Wiceprzewodniczący Rady Bezpieczeństwa Federacji Rosyjskiej, dmitrij Miedwiediew, wywołał kontrowersje swoimi ostatnimi wypowiedziami na temat Ukrainy. Wskazał, że jeśli Zachód nadal będzie wspierał Kijów militarnie, Rosja może przekształcić niemal całą Ukrainę w „strefę buforową”. Tego rodzaju groźby wywołują niepokój wśród sojuszników Ukrainy oraz w samej społeczności międzynarodowej.
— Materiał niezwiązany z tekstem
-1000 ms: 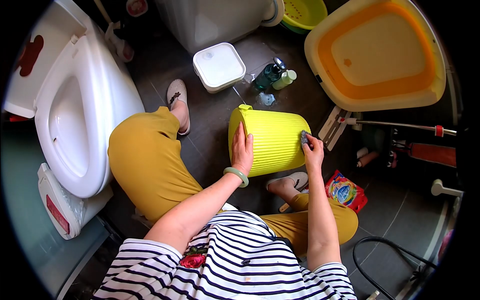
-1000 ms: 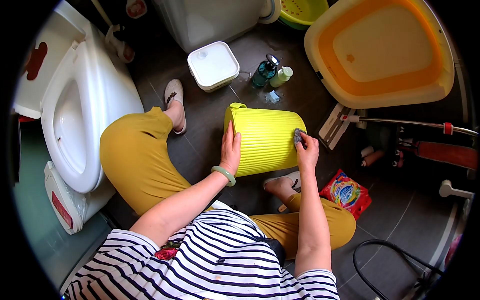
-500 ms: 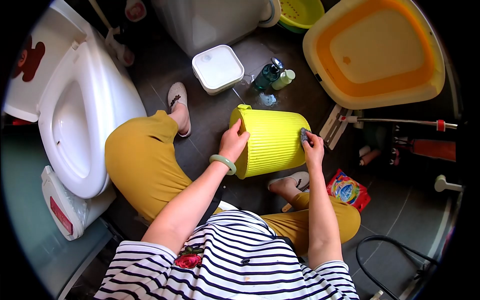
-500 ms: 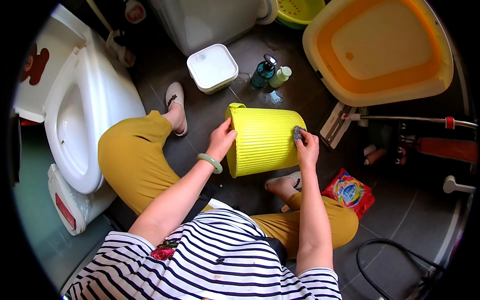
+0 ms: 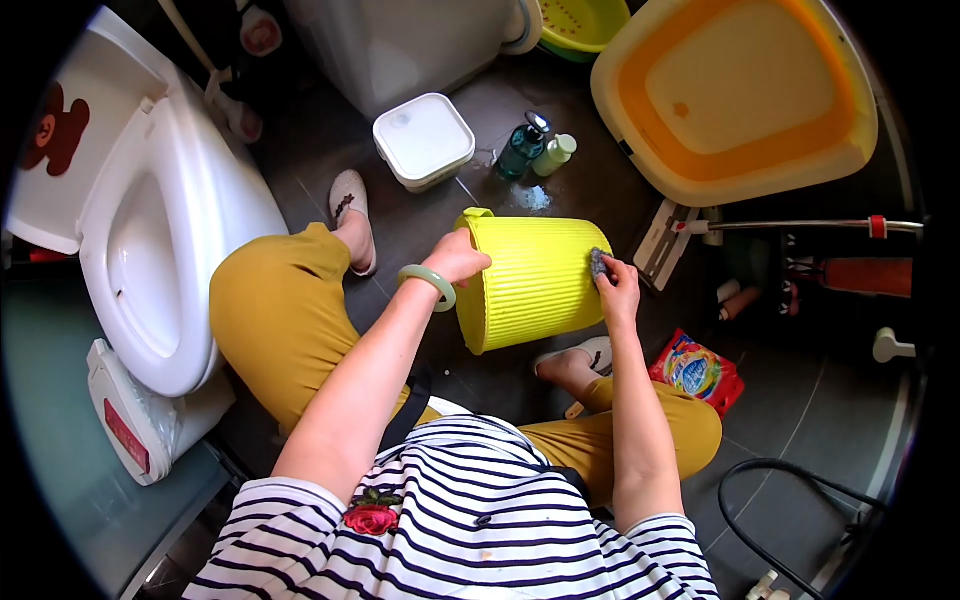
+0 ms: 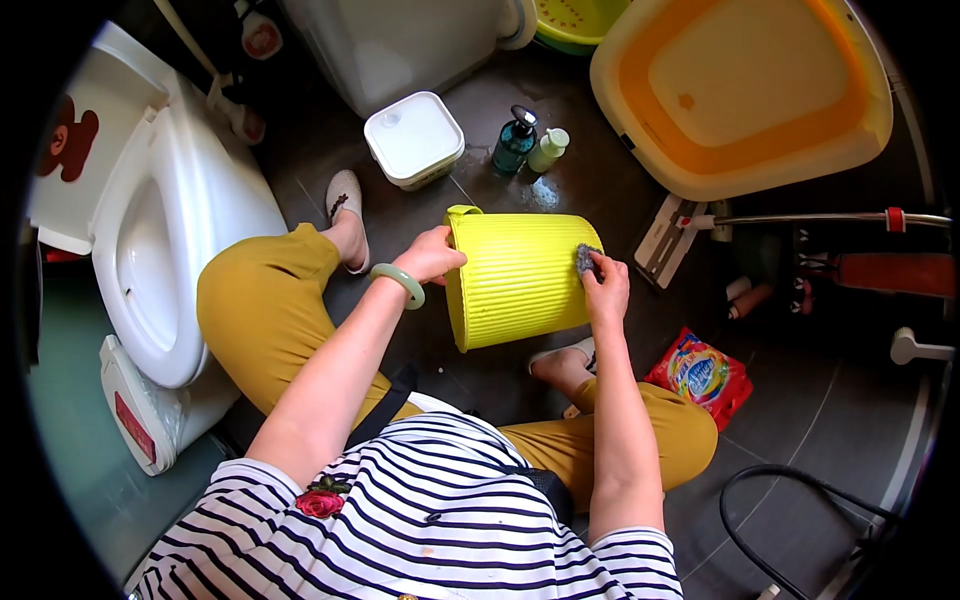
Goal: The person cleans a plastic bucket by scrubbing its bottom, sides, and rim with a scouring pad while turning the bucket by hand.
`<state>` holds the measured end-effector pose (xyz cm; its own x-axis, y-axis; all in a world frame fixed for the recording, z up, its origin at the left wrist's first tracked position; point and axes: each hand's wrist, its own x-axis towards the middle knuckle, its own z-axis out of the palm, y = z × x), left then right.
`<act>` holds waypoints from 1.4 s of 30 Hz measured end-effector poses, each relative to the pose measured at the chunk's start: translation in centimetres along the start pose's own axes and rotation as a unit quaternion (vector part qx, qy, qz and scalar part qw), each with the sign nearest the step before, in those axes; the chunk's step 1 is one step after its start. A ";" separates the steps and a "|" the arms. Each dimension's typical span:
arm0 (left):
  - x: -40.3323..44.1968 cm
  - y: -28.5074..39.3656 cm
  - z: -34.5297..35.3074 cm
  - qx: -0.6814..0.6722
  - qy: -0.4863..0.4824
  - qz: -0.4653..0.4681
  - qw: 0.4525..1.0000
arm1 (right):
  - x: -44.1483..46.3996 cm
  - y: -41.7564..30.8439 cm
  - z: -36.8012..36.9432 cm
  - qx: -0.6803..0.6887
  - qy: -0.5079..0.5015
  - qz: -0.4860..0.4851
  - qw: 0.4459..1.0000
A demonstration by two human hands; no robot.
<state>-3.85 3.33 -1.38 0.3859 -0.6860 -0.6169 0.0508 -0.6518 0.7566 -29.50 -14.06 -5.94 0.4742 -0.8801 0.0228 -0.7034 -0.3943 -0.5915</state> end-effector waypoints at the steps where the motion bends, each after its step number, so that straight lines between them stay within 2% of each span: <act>1: -0.1 0.3 0.1 0.015 0.000 -0.002 1.000 | -0.1 0.0 0.0 0.000 -0.001 0.004 1.000; 6: 0.0 -0.4 0.2 0.007 0.011 0.005 1.000 | -0.4 0.0 0.0 -0.001 0.010 -0.002 1.000; 8: -0.7 -0.4 0.2 -0.054 0.031 0.020 0.998 | -0.3 0.1 0.2 0.004 0.013 -0.001 1.000; 10: -0.6 -0.6 0.0 -0.058 0.036 0.023 0.997 | -0.2 0.1 0.1 0.001 0.007 0.001 1.000; 13: -0.3 -0.9 -0.7 -0.062 0.000 -0.010 0.998 | -0.1 0.4 0.0 -0.006 0.004 -0.001 1.000; 18: -1.2 -0.5 -1.7 -0.069 0.012 -0.020 0.997 | 0.1 0.3 0.1 -0.004 0.006 -0.001 1.000; 24: -0.3 -1.5 -2.3 -0.090 -0.029 -0.019 0.995 | 0.5 0.6 0.1 -0.009 -0.005 0.000 1.000; 42: -0.7 -1.5 -2.6 -0.112 -0.020 -0.058 0.992 | 0.5 -0.4 -0.4 -0.011 -0.015 0.019 1.000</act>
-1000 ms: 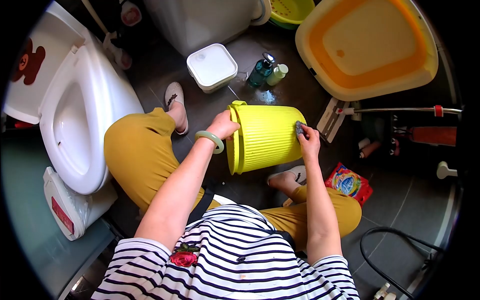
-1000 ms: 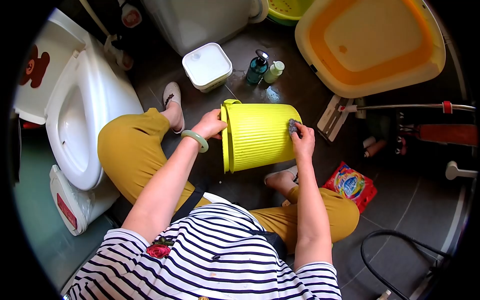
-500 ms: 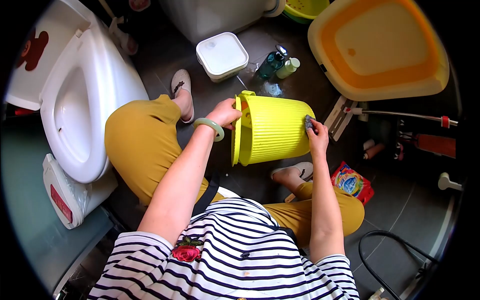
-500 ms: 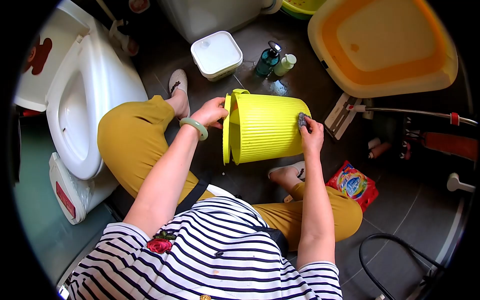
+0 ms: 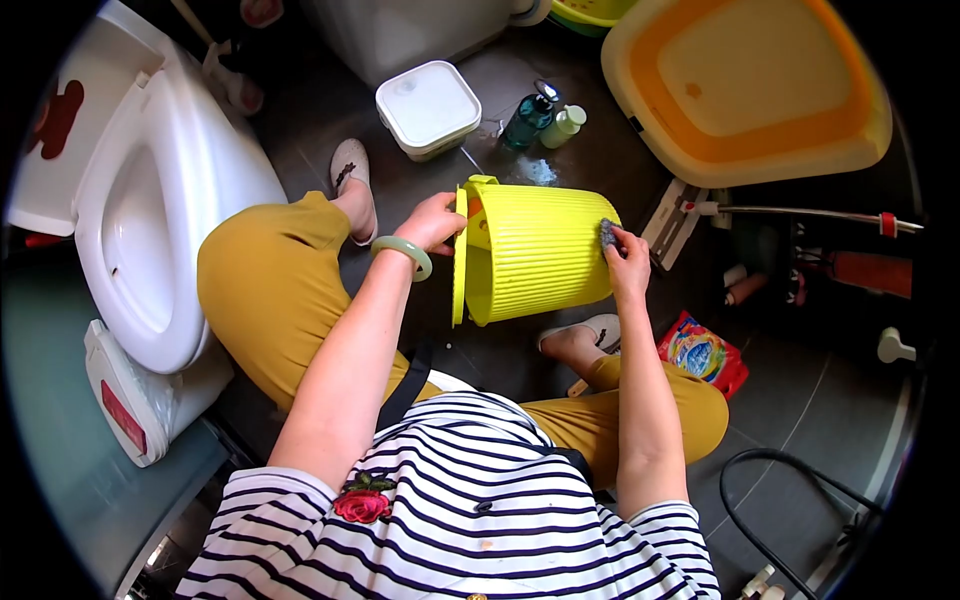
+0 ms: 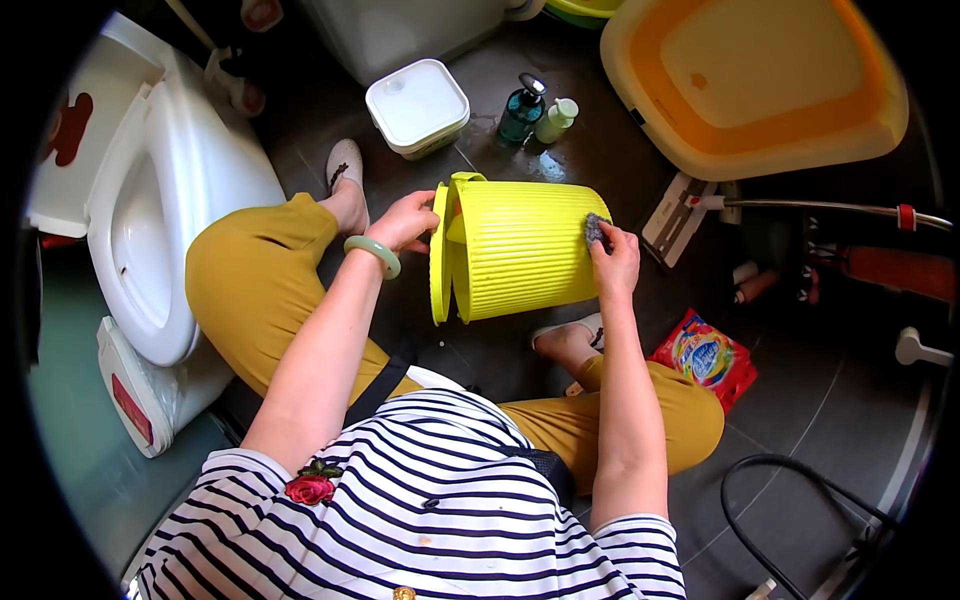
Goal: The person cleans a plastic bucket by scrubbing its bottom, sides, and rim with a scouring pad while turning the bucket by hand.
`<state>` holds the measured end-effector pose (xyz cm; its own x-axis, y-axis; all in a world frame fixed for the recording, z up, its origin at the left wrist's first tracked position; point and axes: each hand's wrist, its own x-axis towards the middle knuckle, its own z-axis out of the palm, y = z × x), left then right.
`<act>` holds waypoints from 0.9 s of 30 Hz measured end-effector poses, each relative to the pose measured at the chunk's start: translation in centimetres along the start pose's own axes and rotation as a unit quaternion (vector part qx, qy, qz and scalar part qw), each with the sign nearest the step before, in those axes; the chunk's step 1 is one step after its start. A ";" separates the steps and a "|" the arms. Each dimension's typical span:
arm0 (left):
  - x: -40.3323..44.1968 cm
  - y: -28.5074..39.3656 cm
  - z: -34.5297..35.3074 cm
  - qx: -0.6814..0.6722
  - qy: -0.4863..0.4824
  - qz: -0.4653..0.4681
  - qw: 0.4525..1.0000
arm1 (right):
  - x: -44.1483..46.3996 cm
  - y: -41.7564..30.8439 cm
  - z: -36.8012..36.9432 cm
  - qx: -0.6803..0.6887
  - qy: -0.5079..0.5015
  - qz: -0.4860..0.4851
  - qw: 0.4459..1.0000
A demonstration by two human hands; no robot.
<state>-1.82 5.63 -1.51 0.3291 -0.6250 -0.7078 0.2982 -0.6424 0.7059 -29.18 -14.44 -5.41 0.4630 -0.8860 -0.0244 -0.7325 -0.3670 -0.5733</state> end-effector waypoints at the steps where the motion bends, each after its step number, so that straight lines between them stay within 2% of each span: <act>1: 0.0 0.0 0.0 -0.013 0.001 -0.004 1.000 | -0.1 -0.1 0.0 -0.051 0.030 -0.031 0.998; 2: 0.0 0.0 0.1 -0.013 0.001 -0.004 1.000 | -0.2 -0.2 0.0 -0.102 0.059 -0.063 0.991; 6: 0.1 -0.2 0.2 -0.008 0.009 -0.004 1.000 | -0.2 0.8 0.7 -0.117 0.094 -0.042 0.988; 8: 0.0 0.0 0.5 -0.002 0.010 -0.001 1.000 | 0.4 2.6 1.1 -0.029 0.061 -0.036 0.997; 9: -0.3 0.3 0.8 0.006 0.018 0.005 1.000 | 0.4 2.3 0.8 -0.030 0.062 -0.036 0.997; 11: 0.0 -0.2 1.1 0.012 0.028 0.011 0.999 | 0.6 1.9 0.3 0.048 0.001 0.052 0.998; 13: 0.9 -1.3 1.5 0.080 0.044 0.110 0.990 | 1.1 3.2 0.6 0.065 -0.006 0.051 0.997; 14: 0.9 -1.4 1.8 0.127 0.042 0.116 0.984 | 1.3 4.1 0.9 0.081 -0.014 0.052 0.995; 16: 0.3 -1.5 3.0 0.158 0.115 0.138 0.971 | 1.2 3.3 0.5 0.126 -0.022 0.072 0.989; 17: 0.1 -1.4 3.1 0.142 0.084 0.137 0.977 | 1.0 3.0 0.4 0.169 -0.031 0.092 0.981; 21: 0.2 -2.3 3.5 0.190 0.076 0.168 0.964 | 1.0 3.1 0.5 0.178 -0.029 0.093 0.979; 24: 0.0 -2.0 3.0 0.199 0.039 0.139 0.969 | 0.9 2.5 0.3 0.181 -0.024 0.103 0.978; 27: 0.3 -2.5 3.0 0.196 0.056 0.138 0.969 | 1.0 2.4 0.1 0.186 -0.031 0.121 0.975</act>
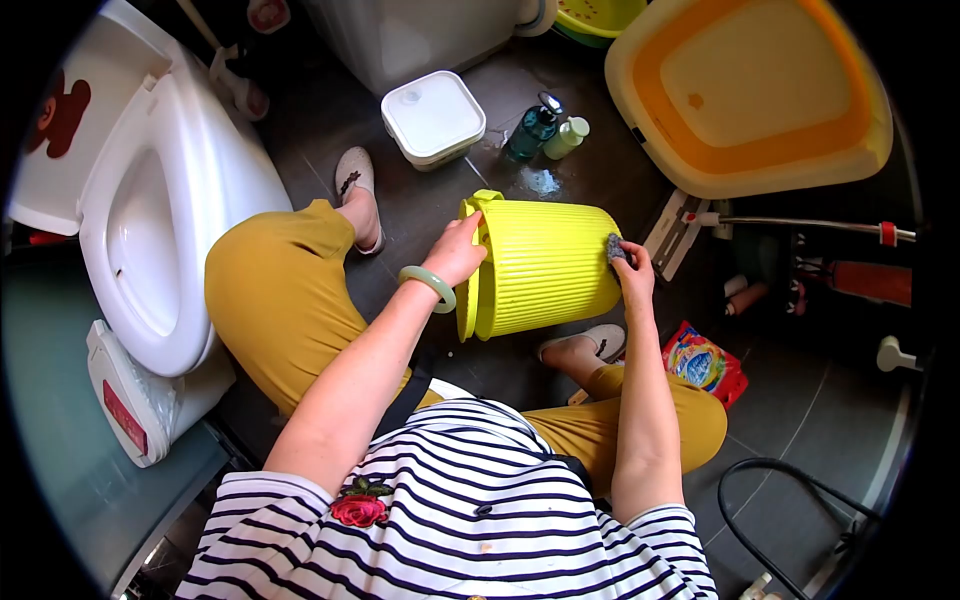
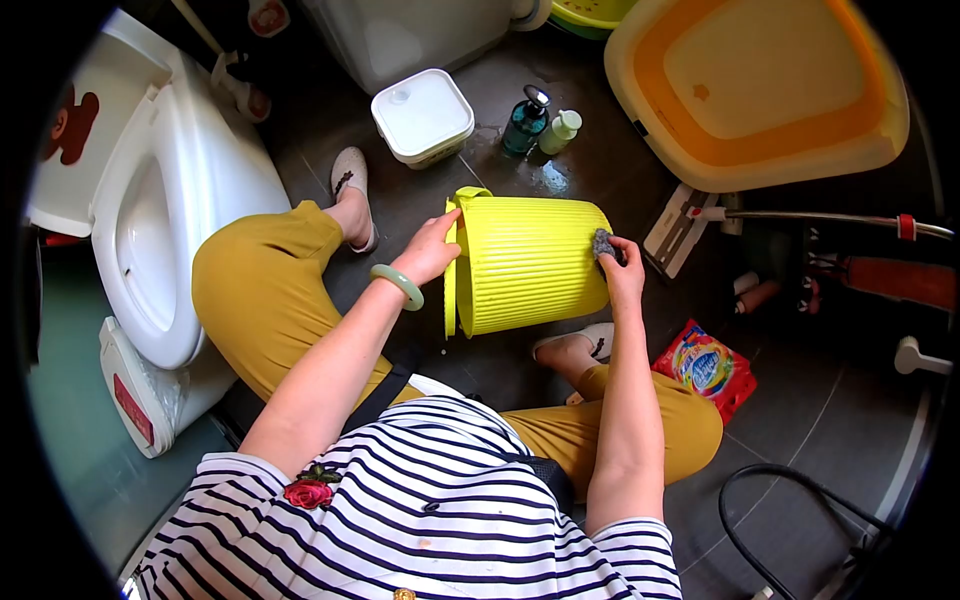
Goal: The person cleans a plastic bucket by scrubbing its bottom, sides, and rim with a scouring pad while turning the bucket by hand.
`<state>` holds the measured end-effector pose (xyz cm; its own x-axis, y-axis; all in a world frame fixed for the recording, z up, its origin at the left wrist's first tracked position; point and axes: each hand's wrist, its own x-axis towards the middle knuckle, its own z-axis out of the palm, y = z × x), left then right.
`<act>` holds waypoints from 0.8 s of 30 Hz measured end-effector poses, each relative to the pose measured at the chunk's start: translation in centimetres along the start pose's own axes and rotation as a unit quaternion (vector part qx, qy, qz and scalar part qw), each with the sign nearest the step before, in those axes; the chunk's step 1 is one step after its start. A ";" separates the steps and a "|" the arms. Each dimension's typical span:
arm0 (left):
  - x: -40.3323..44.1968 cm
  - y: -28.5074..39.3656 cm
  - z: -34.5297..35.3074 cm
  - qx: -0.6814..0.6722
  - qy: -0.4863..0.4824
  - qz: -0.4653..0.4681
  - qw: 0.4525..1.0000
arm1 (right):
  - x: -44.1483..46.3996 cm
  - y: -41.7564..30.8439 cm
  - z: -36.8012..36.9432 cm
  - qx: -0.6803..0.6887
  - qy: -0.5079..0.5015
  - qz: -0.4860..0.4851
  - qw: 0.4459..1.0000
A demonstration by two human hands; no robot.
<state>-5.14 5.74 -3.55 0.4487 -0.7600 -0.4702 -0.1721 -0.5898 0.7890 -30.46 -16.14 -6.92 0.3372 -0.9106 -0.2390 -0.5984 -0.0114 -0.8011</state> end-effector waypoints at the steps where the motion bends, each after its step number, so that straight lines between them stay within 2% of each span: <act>1: 0.0 0.0 0.1 0.000 0.000 0.000 1.000 | -0.1 -0.1 -0.1 0.013 -0.006 0.012 1.000; 7: 0.1 -0.9 0.6 -0.012 0.003 0.013 1.000 | -0.7 -1.0 0.4 0.071 -0.007 0.007 0.997; 9: 0.0 -1.5 1.0 -0.006 -0.038 0.042 0.998 | -0.7 -1.1 0.6 0.075 -0.009 -0.003 0.997; 10: -0.4 -1.3 1.3 -0.018 -0.009 0.034 0.999 | -0.6 -1.2 0.7 0.066 -0.011 -0.009 0.998; 14: -0.8 -0.9 0.5 -0.015 -0.014 0.067 0.998 | -0.8 -1.3 0.6 0.059 -0.008 -0.008 0.998; 24: 0.0 -1.9 0.4 -0.009 0.021 0.066 0.998 | -1.0 -2.5 0.9 0.076 -0.010 -0.011 0.997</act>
<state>-5.18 6.78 -5.18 0.4601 -0.8184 -0.3444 -0.2172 -0.4798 0.8501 -28.67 -14.80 -5.18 0.3642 -0.9022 -0.2310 -0.4741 0.0339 -0.8798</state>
Rosyjskie plany na Ukrainie
Miedwiediew opublikował na swoim profilu w serwisie społecznościowym X mapę, na której Ukraina miałaby pozostać jedynie z niewielkim pasem terytorium w pobliżu granicy z Polską. Wiceprzewodniczący Rady Bezpieczeństwa podkreślił, że dalsza pomoc wojskowa dla Ukrainy ze strony krajów zachodnich doprowadzi do poważnych konsekwencji. Jego słowa są zgodne z wcześniejszymi zapowiedziami prezydenta Władimira Putina, który również mówił o utworzeniu „buforowej strefy bezpieczeństwa” wzdłuż granicy rosyjsko-ukraińskiej.
Putin, podczas spotkania z członkami rządu, zaznaczył, że rosyjskie siły zbrojne realizują już ten plan. W jego ocenie, zgrupowania wojsk ukraińskich są likwidowane, a prace nad utworzeniem strefy buforowej trwają. To stwierdzenie wzbudza obawy o dalszy rozwój sytuacji w regionie oraz o bezpieczeństwo Ukrainy.
Reakcje na groźby Miedwiediewa
W odpowiedzi na te groźby, analitycy wojskowi oraz eksperci zwracają uwagę na zmieniającą się sytuację na froncie. Według raportów, rosyjskie wojska zdobyły jedynie 0,6% terytorium Ukrainy w ciągu ostatniego roku, co wiązało się z ogromnymi stratami. Wysokiej rangi urzędnicy amerykańscy podkreślają, że Rosja traci codziennie około 1500 żołnierzy, co stawia pod znakiem zapytania dalsze plany ofensywne.
Warto również zauważyć, że podczas rozmów w Stambule, które miały miejsce 16 maja, delegacja rosyjska zagroziła całkowitym zajęciem obwodów charkowskiego i sumskiego. W związku z tym, rosyjskie dowództwo koncentruje swoje siły na granicy z obwodem charkowskim, co może zwiastować nową ofensywę. Więcej informacji można znaleźć tutaj oraz w tym artykule.
W obliczu tych wydarzeń, sytuacja w regionie staje się coraz bardziej napięta. Wielu analityków wskazuje, że działania Rosji mogą prowadzić do dalszej destabilizacji Ukrainy oraz całego regionu. W związku z tym, międzynarodowa społeczność musi zareagować na te groźby, aby zapobiec eskalacji konfliktu.